First, the citation for Visa U.S.A. v. First Data Corp. was wrong. The case is of critical importance for you to have in your “consent” file (the correct location is http://ethicsandlawyering.com/Issues/files/visa.pdf). The consent in the case permitted the firm to represent one client against the other in unrelated matters (Rule 3-310 (C)), and the lawyers were not required to withdraw. Significantly, for those of us who are occasionally verbally challenged, the case has the specific magic language employed in the consent.
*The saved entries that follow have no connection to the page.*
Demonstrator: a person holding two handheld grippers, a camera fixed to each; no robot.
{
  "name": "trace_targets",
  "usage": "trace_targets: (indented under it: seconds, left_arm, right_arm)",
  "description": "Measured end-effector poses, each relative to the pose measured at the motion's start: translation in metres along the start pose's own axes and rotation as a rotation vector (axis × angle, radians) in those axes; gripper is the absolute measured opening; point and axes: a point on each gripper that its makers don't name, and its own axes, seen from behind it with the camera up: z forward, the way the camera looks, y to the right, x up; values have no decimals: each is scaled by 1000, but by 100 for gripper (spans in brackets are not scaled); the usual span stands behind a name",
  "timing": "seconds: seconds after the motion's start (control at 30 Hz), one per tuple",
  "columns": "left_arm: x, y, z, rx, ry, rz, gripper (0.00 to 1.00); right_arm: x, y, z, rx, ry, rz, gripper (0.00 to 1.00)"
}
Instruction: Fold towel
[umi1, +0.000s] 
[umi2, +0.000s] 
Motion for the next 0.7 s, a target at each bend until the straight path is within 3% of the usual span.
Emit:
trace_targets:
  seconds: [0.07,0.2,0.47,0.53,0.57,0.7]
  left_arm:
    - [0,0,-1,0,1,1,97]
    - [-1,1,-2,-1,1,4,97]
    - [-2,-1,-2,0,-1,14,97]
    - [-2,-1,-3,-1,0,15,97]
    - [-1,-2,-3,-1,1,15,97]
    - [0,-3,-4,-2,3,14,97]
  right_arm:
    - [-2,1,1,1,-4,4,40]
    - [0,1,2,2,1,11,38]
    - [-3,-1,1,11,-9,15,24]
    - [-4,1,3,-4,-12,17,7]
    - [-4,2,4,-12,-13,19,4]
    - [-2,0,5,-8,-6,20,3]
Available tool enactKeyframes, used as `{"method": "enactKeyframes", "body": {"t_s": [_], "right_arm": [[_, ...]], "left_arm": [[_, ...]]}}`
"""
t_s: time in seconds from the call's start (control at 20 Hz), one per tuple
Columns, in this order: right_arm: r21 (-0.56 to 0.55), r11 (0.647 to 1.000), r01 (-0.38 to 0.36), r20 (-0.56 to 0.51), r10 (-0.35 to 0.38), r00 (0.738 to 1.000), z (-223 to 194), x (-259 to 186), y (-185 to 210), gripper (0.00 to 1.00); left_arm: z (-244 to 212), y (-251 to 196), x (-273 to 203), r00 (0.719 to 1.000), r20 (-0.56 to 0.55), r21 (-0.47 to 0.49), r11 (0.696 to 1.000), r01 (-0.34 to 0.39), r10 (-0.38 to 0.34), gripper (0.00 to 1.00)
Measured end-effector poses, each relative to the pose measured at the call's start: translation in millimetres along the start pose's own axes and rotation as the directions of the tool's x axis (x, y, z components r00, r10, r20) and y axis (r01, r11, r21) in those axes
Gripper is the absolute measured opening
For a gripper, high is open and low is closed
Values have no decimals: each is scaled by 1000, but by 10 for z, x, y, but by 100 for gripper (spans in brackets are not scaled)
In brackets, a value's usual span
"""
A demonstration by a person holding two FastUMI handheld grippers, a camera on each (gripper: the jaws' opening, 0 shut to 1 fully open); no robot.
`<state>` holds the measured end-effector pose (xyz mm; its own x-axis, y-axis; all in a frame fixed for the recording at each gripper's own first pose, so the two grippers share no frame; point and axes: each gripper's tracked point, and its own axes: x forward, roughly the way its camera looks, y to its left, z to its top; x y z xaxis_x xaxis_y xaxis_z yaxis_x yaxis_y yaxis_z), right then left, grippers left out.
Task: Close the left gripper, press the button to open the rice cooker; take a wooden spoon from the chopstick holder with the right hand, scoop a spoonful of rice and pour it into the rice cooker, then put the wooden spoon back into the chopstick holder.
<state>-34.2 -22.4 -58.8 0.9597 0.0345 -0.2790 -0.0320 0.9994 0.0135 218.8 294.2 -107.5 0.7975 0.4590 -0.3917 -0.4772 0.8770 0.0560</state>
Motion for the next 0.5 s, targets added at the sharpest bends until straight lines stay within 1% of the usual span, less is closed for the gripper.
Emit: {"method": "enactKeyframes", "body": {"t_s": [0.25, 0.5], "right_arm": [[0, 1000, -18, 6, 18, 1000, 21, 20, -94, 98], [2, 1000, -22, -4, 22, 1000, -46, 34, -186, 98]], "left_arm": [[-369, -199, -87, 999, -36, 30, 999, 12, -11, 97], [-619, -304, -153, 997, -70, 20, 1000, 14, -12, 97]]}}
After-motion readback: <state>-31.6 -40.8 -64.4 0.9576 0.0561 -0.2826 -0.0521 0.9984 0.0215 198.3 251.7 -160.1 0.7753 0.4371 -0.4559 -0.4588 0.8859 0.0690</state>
SIDEBAR: It is always better to use previously blessed language for consents and fee agreements, because using tried and tested language leaves less opportunity for new or novel judicial interpretations of what you meant by the terms. The new State Bar fee forms are available at http://calbar.ca.gov/archive/calbar/pdfs/MFA/Sample-Fee-Agreement-Forms.pdf.

Obviously, a pro forma blanket consent does not provide the protection that can be achieved with a detailed, fact-specific advance consent. But it will provide you with a modicum of client control, so that a client can’t unilaterally pull the “conflict” card and think that disqualification is automatic.

Let’s have a moment of reckoning. We are using consents to create client autonomy and, what is most important, to control the future. The rules (which only apply to lawyers) are often far too client-centered. They were originally intended to address “widows and orphans,” as opposed to some of our clients who may be market manipulators already occupying a prominent position on Eliot Spitzer’s target list.

The brand new Restatement of the Law of Agency (approved in May),

§8.15, may provide future assistance for lawyers. It maintains “a principal has a duty to deal with the agent fairly and in good faith, including a duty to provide the agent with information about risks of physical harm or pecuniary loss that the principal knows . . .” Some day that may become useful for a lawyer in a jam since a lawyer is the agent of a client.

Finally, the consummate DA of “Law and Order” fame, Fred Thompson, is escorting Judge Roberts through the confirmation process.  Thompson had an esteemed career as counsel in the Watergate hearings. Some of you may consider Thompson’s involvement “unfair.” After all, Martin Sheen and John Spencer of “The West Wing” don’t compare with Thompson’s stature.

Many thanks to the lawyer who caught the incorrect citation. He is now officially entitled to a lifetime subscription to the California Bar Journal.